→ **EXERCISE OBJECTIVE**:
Each record below should be output verbatim, without pictures.

Collected data:
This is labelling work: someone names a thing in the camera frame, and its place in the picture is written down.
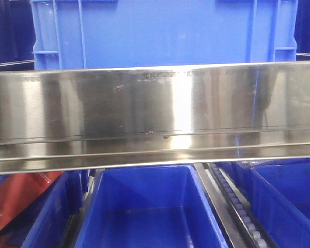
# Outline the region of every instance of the stainless steel rail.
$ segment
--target stainless steel rail
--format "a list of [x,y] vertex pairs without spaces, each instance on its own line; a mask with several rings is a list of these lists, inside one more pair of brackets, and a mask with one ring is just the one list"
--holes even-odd
[[0,64],[0,71],[26,71],[33,70],[35,67],[34,60],[24,60]]
[[298,61],[310,60],[310,53],[297,53],[296,59]]
[[238,225],[240,234],[247,240],[249,247],[276,248],[271,238],[263,230],[257,220],[252,216],[249,208],[244,206],[233,188],[229,185],[222,172],[213,163],[203,164],[211,177],[215,180],[222,196],[228,204],[228,210]]
[[310,61],[0,72],[0,173],[310,156]]
[[230,215],[228,202],[221,198],[221,193],[216,190],[215,182],[210,180],[204,165],[196,163],[194,167],[228,245],[232,248],[256,248],[257,246],[244,232],[241,232],[239,225]]

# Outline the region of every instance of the metal frame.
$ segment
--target metal frame
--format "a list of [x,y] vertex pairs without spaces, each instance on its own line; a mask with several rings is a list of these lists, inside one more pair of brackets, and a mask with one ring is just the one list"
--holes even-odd
[[221,226],[227,243],[233,248],[256,247],[253,242],[246,239],[246,236],[241,235],[237,222],[234,221],[233,217],[229,214],[228,202],[223,200],[220,193],[216,190],[214,184],[206,173],[204,165],[196,163],[194,164],[194,167],[204,187],[208,201],[216,214],[218,223]]
[[310,156],[310,61],[0,72],[0,174]]

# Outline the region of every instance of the metal rail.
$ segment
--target metal rail
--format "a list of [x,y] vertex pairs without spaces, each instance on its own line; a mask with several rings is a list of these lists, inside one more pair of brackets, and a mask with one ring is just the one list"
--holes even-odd
[[0,64],[0,71],[26,71],[33,70],[35,67],[34,60],[24,60]]
[[0,173],[310,156],[310,61],[0,72]]
[[310,53],[297,53],[296,59],[299,61],[310,60]]
[[257,246],[240,232],[239,226],[229,214],[227,201],[221,198],[220,193],[207,175],[204,165],[196,163],[194,167],[229,246],[232,248],[256,248]]

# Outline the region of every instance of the metal bar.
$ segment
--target metal bar
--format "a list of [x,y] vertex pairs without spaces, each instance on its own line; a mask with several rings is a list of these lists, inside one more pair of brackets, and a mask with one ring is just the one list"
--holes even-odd
[[0,64],[0,71],[28,71],[34,70],[35,62],[33,60],[16,61]]
[[0,72],[0,173],[309,156],[310,61]]
[[208,197],[209,203],[216,214],[216,218],[221,225],[222,232],[226,237],[227,243],[232,248],[252,248],[256,247],[253,243],[246,243],[241,236],[238,226],[234,222],[233,218],[228,212],[228,203],[219,195],[219,192],[210,181],[209,176],[204,169],[204,165],[201,163],[194,164],[196,172],[201,180],[204,187],[205,193]]
[[296,59],[298,61],[310,60],[310,53],[297,53]]

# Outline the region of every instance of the metal shelf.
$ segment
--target metal shelf
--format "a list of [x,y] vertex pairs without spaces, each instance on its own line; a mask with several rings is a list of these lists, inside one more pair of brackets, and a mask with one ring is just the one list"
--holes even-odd
[[310,61],[0,72],[0,174],[310,156]]
[[0,64],[0,71],[26,71],[33,70],[35,67],[34,60],[24,60]]

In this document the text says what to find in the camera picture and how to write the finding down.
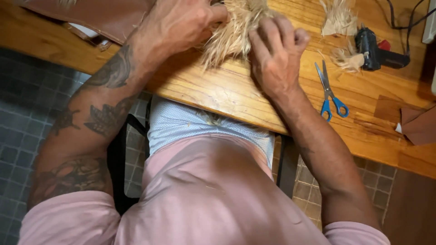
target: pink t-shirt
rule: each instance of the pink t-shirt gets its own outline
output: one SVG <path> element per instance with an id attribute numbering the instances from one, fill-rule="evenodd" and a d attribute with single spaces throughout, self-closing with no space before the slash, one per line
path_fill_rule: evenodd
<path id="1" fill-rule="evenodd" d="M 265 156 L 227 135 L 164 146 L 146 161 L 139 203 L 122 217 L 113 199 L 80 191 L 24 217 L 19 245 L 388 245 L 380 231 L 335 222 L 322 234 L 271 180 Z"/>

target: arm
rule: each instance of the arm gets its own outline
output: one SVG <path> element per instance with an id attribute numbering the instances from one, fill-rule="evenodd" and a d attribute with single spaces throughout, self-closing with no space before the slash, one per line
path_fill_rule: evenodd
<path id="1" fill-rule="evenodd" d="M 224 5 L 208 0 L 159 0 L 125 45 L 71 97 L 37 159 L 28 208 L 61 194 L 104 191 L 112 195 L 106 148 L 130 107 L 169 56 L 211 36 L 226 22 Z"/>
<path id="2" fill-rule="evenodd" d="M 289 20 L 277 16 L 262 19 L 249 35 L 255 77 L 285 119 L 320 185 L 323 226 L 354 221 L 380 230 L 349 149 L 298 83 L 300 58 L 310 39 L 306 31 L 294 30 Z"/>

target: white shorts
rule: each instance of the white shorts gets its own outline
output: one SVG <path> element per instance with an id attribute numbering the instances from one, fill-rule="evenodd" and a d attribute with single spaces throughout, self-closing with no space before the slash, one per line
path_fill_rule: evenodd
<path id="1" fill-rule="evenodd" d="M 183 138 L 223 133 L 248 140 L 266 156 L 271 168 L 274 133 L 224 116 L 206 112 L 154 95 L 150 108 L 150 155 L 161 147 Z"/>

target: blue-handled scissors
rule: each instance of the blue-handled scissors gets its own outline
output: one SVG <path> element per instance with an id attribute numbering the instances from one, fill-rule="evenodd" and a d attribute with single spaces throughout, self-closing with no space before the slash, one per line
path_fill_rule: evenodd
<path id="1" fill-rule="evenodd" d="M 324 103 L 323 103 L 323 107 L 321 109 L 321 116 L 325 112 L 327 112 L 328 113 L 327 122 L 329 122 L 331 117 L 332 117 L 332 114 L 330 111 L 330 103 L 328 100 L 328 97 L 330 96 L 333 100 L 334 105 L 336 106 L 336 113 L 338 115 L 340 115 L 341 117 L 347 117 L 350 110 L 348 110 L 348 107 L 344 103 L 342 103 L 342 101 L 340 101 L 338 98 L 336 98 L 334 96 L 334 94 L 330 88 L 330 83 L 328 82 L 328 76 L 327 76 L 326 62 L 323 61 L 323 72 L 321 72 L 321 70 L 318 67 L 318 64 L 316 62 L 315 62 L 315 66 L 317 68 L 318 75 L 320 76 L 321 83 L 323 84 L 323 87 L 324 87 Z M 345 114 L 342 114 L 341 108 L 345 109 Z"/>

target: scissor blade
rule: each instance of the scissor blade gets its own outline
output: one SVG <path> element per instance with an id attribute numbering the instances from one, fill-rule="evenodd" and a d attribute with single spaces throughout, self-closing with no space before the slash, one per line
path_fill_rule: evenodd
<path id="1" fill-rule="evenodd" d="M 327 67 L 326 62 L 323 60 L 323 72 L 324 72 L 324 89 L 327 90 L 330 88 L 330 83 L 328 81 L 328 75 L 327 75 Z"/>
<path id="2" fill-rule="evenodd" d="M 318 72 L 318 76 L 320 77 L 320 79 L 321 79 L 321 84 L 323 85 L 323 87 L 324 87 L 324 91 L 326 90 L 326 86 L 325 86 L 325 84 L 324 84 L 324 82 L 325 82 L 325 78 L 324 78 L 324 75 L 323 75 L 323 73 L 321 72 L 321 70 L 320 70 L 320 68 L 318 67 L 318 64 L 315 62 L 315 67 L 317 68 L 317 72 Z"/>

→ **ANSWER TO THIS PROBLEM**:
This is labelling work: someone names a thing in the camera frame, and its place in the picture is written down.
# Outline the region of every instance of the stainless steel rail.
$ segment
--target stainless steel rail
--format "a list of [x,y] vertex pairs without spaces, each instance on its own line; a mask with several rings is a list of these lists, inside one more pair of brackets, and a mask with one ring is just the one list"
--holes even-odd
[[0,64],[0,71],[26,71],[33,70],[35,67],[34,60],[24,60]]
[[298,61],[310,60],[310,53],[297,53],[296,59]]
[[238,225],[240,234],[247,240],[249,247],[276,248],[271,238],[263,230],[257,220],[252,216],[249,208],[244,206],[233,188],[229,185],[222,172],[213,163],[203,164],[211,177],[215,180],[222,196],[228,204],[228,210]]
[[310,61],[0,72],[0,173],[310,156]]
[[230,215],[228,202],[221,198],[221,193],[216,190],[215,182],[210,180],[204,165],[196,163],[194,167],[228,245],[232,248],[256,248],[257,246],[244,232],[241,232],[239,225]]

# Outline the region of every instance of the metal frame.
$ segment
--target metal frame
--format "a list of [x,y] vertex pairs without spaces, each instance on its own line; a mask with several rings is a list of these lists, inside one more pair of brackets, and a mask with one ring is just the one list"
--holes even-odd
[[221,226],[227,243],[233,248],[256,247],[253,242],[246,239],[246,236],[241,235],[237,222],[234,221],[233,217],[229,214],[228,202],[223,200],[220,193],[216,190],[214,184],[206,173],[204,165],[196,163],[194,164],[194,167],[204,187],[208,201],[216,214],[218,223]]
[[310,156],[310,61],[0,72],[0,174]]

# Outline the region of every instance of the metal rail.
$ segment
--target metal rail
--format "a list of [x,y] vertex pairs without spaces, each instance on its own line; a mask with several rings is a list of these lists, inside one more pair of brackets, and a mask with one ring is just the one list"
--holes even-odd
[[0,64],[0,71],[26,71],[33,70],[35,67],[34,60],[24,60]]
[[0,173],[310,156],[310,61],[0,72]]
[[310,53],[297,53],[296,59],[299,61],[310,60]]
[[257,246],[240,232],[239,226],[229,214],[227,201],[221,198],[220,193],[207,175],[204,165],[196,163],[194,167],[229,246],[232,248],[256,248]]

# Outline the region of every instance of the metal bar.
$ segment
--target metal bar
--format "a list of [x,y] vertex pairs without spaces, each instance on its own line; a mask with several rings is a list of these lists, inside one more pair of brackets, and a mask with one ring is just the one list"
--holes even-odd
[[0,64],[0,71],[28,71],[34,70],[35,62],[33,60],[16,61]]
[[0,72],[0,173],[309,156],[310,61]]
[[208,197],[209,203],[216,214],[216,218],[221,225],[222,232],[226,237],[227,243],[232,248],[252,248],[256,247],[253,243],[246,243],[241,236],[238,226],[234,222],[233,218],[228,212],[228,203],[219,195],[219,192],[210,181],[209,176],[204,169],[204,165],[201,163],[194,164],[196,172],[201,180],[204,187],[205,193]]
[[296,59],[298,61],[310,60],[310,53],[297,53]]

# Outline the region of every instance of the metal shelf.
$ segment
--target metal shelf
--format "a list of [x,y] vertex pairs without spaces, each instance on its own line; a mask with several rings is a list of these lists, inside one more pair of brackets, and a mask with one ring is just the one list"
--holes even-odd
[[310,61],[0,72],[0,174],[310,156]]
[[0,64],[0,71],[26,71],[33,70],[35,67],[34,60],[24,60]]

In this document the text says what to find in the camera picture and how to write the finding down.
target: pink t-shirt
rule: each instance of the pink t-shirt gets its own outline
output: one SVG <path> element per instance with an id attribute numbering the instances from one, fill-rule="evenodd" and a d attribute with single spaces throughout, self-closing with no space before the slash, one per line
path_fill_rule: evenodd
<path id="1" fill-rule="evenodd" d="M 265 156 L 227 135 L 164 146 L 146 161 L 139 203 L 122 217 L 113 199 L 80 191 L 24 217 L 19 245 L 388 245 L 380 231 L 335 222 L 322 234 L 271 180 Z"/>

target: arm
rule: each instance of the arm gets its own outline
output: one SVG <path> element per instance with an id attribute numbering the instances from one, fill-rule="evenodd" and a d attribute with single spaces throughout, self-closing with no space before the slash, one per line
path_fill_rule: evenodd
<path id="1" fill-rule="evenodd" d="M 224 5 L 208 0 L 159 0 L 125 45 L 71 97 L 37 159 L 28 208 L 61 194 L 104 191 L 112 195 L 106 148 L 130 107 L 169 56 L 211 36 L 226 22 Z"/>
<path id="2" fill-rule="evenodd" d="M 289 20 L 277 16 L 262 19 L 249 35 L 255 77 L 285 119 L 320 185 L 323 226 L 354 221 L 380 230 L 349 149 L 298 83 L 300 58 L 310 39 L 306 31 L 294 30 Z"/>

target: white shorts
rule: each instance of the white shorts gets its own outline
output: one SVG <path> element per instance with an id attribute numbering the instances from one, fill-rule="evenodd" and a d attribute with single spaces throughout, self-closing with no space before the slash, one per line
path_fill_rule: evenodd
<path id="1" fill-rule="evenodd" d="M 183 138 L 223 133 L 248 140 L 266 156 L 271 168 L 274 133 L 224 116 L 206 112 L 154 95 L 150 108 L 150 155 L 161 147 Z"/>

target: blue-handled scissors
rule: each instance of the blue-handled scissors gets its own outline
output: one SVG <path> element per instance with an id attribute numbering the instances from one, fill-rule="evenodd" and a d attribute with single spaces throughout, self-closing with no space before the slash, one per line
path_fill_rule: evenodd
<path id="1" fill-rule="evenodd" d="M 324 103 L 323 103 L 323 107 L 321 109 L 321 116 L 325 112 L 327 112 L 328 113 L 327 122 L 329 122 L 331 117 L 332 117 L 332 114 L 330 111 L 330 103 L 328 100 L 328 97 L 330 96 L 333 100 L 334 105 L 336 106 L 336 113 L 338 115 L 340 115 L 341 117 L 347 117 L 350 110 L 348 110 L 348 107 L 344 103 L 342 103 L 342 101 L 340 101 L 338 98 L 336 98 L 334 96 L 334 94 L 330 88 L 330 83 L 328 82 L 328 76 L 327 76 L 326 62 L 323 61 L 323 72 L 321 72 L 321 70 L 318 67 L 318 64 L 316 62 L 315 62 L 315 66 L 317 68 L 318 75 L 320 76 L 321 83 L 323 84 L 323 87 L 324 87 Z M 345 114 L 342 114 L 341 108 L 345 109 Z"/>

target: scissor blade
rule: each instance of the scissor blade gets its own outline
output: one SVG <path> element per instance with an id attribute numbering the instances from one, fill-rule="evenodd" and a d attribute with single spaces throughout, self-closing with no space before the slash, one per line
path_fill_rule: evenodd
<path id="1" fill-rule="evenodd" d="M 327 67 L 326 62 L 323 60 L 323 72 L 324 72 L 324 89 L 327 90 L 330 88 L 330 83 L 328 81 L 328 75 L 327 75 Z"/>
<path id="2" fill-rule="evenodd" d="M 318 72 L 318 76 L 320 77 L 320 79 L 321 79 L 321 84 L 323 85 L 323 87 L 324 87 L 324 91 L 326 90 L 326 86 L 325 86 L 325 84 L 324 84 L 324 82 L 325 82 L 325 78 L 324 78 L 324 75 L 323 75 L 323 73 L 321 72 L 321 70 L 320 70 L 320 68 L 318 67 L 318 64 L 315 62 L 315 67 L 317 68 L 317 72 Z"/>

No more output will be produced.